A basic block is a sequence of instructions without branches, except possibly at the end, and without branch targets or branch labels, except at the beginning.

Instruction Format

The assembler translates the symbolic instructions into a 32 bit binary version:

  • 6 to 11 bits to specify the opcode, the field that denotes the operation and format of an instruction
  • registers are specified by 5 bits
  • immediate values are encoded with 12 bits
  • the offset for data transfer instructions gets 9 bits

Labels are converted to addresses:

  • unconditional branch addresses are encoded with 26 bits
  • conditional branch addresses are 19 bits long and are relative with respect to the Program Counter (PC), a special register containing the address of the instruction that is being executed

Execution of Instructions

The execution cycle during each clock thick is almost the same for every instruction:

  1. Instruction fetch: Fetch the instruction from memory at the address stored in the PC.

  2. Instruction decode and register file read: Read one or two registers, using fields of the instruction to select the registers to read.

  3. Execution or address calculation: All instructions, except the unconditonal branch, use the ALU after reading the registers. The data transfer instructions use the ALU for address calculations, the arithmetic/logical instructions for the operation execution and conditional branches for comparison to 0.

  4. Data memory access: the data transfer instructions accesses the memory either ro read data for a load or write data for a store.

  5. Write back: an arithmetic-logical or load instruction must write the data from the ALU or memory back into a register;

For a conditional branch instruction, the next instruction address may change based on the comparison; otherwise the PC should be incremented by 4 to get the address of the subsequent instruction (32 bits).

Memory

The ALU can only operate on values stored in registers. The loading and storing values from or to the memory are by far the slowest instructions. Dynamic random access memory (DRAM) provides random access to any location with an access time of 50 ns.

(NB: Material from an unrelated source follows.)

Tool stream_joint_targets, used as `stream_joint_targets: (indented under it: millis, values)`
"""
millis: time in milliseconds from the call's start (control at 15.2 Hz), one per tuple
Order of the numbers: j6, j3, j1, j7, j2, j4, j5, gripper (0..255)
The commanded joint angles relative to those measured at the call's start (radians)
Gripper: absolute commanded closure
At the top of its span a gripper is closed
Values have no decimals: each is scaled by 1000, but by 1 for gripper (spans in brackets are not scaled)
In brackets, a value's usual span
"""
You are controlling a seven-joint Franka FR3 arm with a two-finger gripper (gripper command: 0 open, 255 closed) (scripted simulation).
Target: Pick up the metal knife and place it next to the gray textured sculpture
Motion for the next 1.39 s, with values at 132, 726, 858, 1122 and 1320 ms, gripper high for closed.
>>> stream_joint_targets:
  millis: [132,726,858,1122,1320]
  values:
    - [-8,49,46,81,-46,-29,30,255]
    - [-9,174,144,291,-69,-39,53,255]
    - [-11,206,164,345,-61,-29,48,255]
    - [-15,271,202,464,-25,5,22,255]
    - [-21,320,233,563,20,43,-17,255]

Inside the processor is another type of memory, cache memory. It consists of a small, fast memory that acts as a buffer for the slower, larger memory. Cache is build using a different memory technology, static random access memory (SRAM) with access time varying between 0.5 and 20 ns. It is faster but less dense and hence more expensive.

If we were to lose power to the computer, however, everything would be lost because the memory is volatile. In contrast, a DVD disk doesn't forget the movie when you turn off the power to the DVD player, and it is therefore called nonvolatile. In computer terminology we speak off main or primary memory for the former, and secondary memory for the latter.

Magnetic disk or hard disks are a form of secondary memory composed of rotating platters coated with a magnetic recording material. Because they are mechanical devices, access times are about 5 to 20 ms. Flash memory is replacing hard disks and has an access time of about 5 to 50 $\mu$s.

Moore's Law

The CPU and the memory are build by integrating an enormeous amount of transistors, on/off switches controlled by electricity, into a single chip also called an integrated circuit.

Gordon Moore predicted that every 18 month the number of transistors that can be integrated on an area doubles. Industry is doing this already more than 40 years.

The last years the clock frequency (smaller is faster!) of a computer is stabilised but the extra transistors are used to run instructions in parallel (vector arithmetic, pipelining, multi-core, multi-processors).